Published: Thursday, February 15, 2018 @ 8:03 AM

WATCH: Survivors Recount Florida High School Shooting

Law enforcement officials are scheduled to give an update of their investigation into a deadly school shooting at Marjory Stoneman Douglas High School in Parkland, Florida, that left 17 people dead.

The update is scheduled for 10:30 a.m. Thursday near the school in Parkland, Florida, an affluent town in northwest Broward County, about 15 miles from Boca Raton.

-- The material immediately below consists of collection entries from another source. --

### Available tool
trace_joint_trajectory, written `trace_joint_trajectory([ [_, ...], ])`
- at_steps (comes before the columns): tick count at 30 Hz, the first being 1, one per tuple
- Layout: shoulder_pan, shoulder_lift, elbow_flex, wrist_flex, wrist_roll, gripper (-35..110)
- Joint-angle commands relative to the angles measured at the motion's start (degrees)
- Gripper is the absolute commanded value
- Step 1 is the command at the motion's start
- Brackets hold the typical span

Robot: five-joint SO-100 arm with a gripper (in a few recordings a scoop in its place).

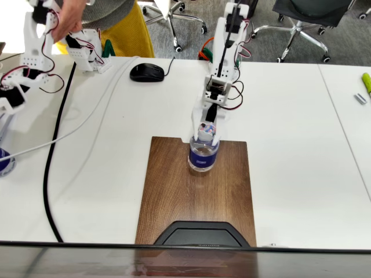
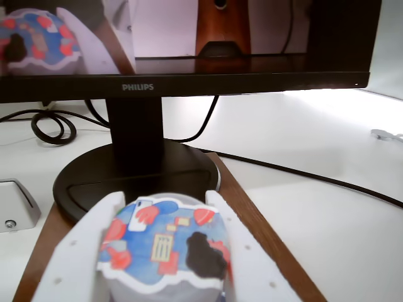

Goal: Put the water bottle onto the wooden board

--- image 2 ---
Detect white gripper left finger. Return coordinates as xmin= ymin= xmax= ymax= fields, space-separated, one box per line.
xmin=31 ymin=191 xmax=125 ymax=302

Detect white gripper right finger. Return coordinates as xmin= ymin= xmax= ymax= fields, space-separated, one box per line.
xmin=205 ymin=189 xmax=302 ymax=302

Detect blue label water bottle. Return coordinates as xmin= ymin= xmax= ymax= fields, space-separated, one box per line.
xmin=96 ymin=191 xmax=234 ymax=302

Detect brown wooden board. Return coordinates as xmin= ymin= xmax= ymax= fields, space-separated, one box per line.
xmin=12 ymin=152 xmax=328 ymax=302

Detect silver metal desk clamp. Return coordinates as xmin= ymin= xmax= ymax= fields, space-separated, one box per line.
xmin=0 ymin=177 xmax=42 ymax=233

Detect black Philips monitor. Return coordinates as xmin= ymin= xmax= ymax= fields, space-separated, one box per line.
xmin=0 ymin=0 xmax=383 ymax=224

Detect thick black cable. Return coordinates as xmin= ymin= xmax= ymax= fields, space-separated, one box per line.
xmin=217 ymin=152 xmax=403 ymax=209

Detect black looped cable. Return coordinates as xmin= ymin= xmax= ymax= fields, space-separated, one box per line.
xmin=0 ymin=99 xmax=111 ymax=146

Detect thin black monitor cable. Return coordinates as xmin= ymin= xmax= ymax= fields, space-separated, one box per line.
xmin=181 ymin=94 xmax=220 ymax=142

>> LIVE UPDATES: Florida school shooting suspect charged with 17 counts of premeditated murder

The suspected gunman, Nikolas Jacob Cruz, 19, had been a student there recently “but was expelled from the school the previous year,” the Broward County Sheriff’s Office said.

Cruz was booked into the Broward County jail and is facing 17 counts of premeditated murder. 

At 5-foot-7 and 131 pounds, he was expected to make his first appearance before a judge later Thursday morning in Broward County court.

>> Florida school shooting: Football coach shot, killed while protecting students hailed as hero

Police said Cruz concealed himself in the crowd and was among those running out of the school after the shooting. He was captured about 2 miles away near a swimming pool in the Wyndham Lakes community across the Sawgrass Expressway from the school.

Individuals with information are encouraged to call the FBI tip line at 1-800-CALL-FBI or visit www.FBI.gov/ParklandShooting.

>> PHOTOS: Shooting at high school in Parkland, Florida

A day after 17 people lost their lives in a storm of bullets at a South Florida high school, police are still trying to piece together what happened. 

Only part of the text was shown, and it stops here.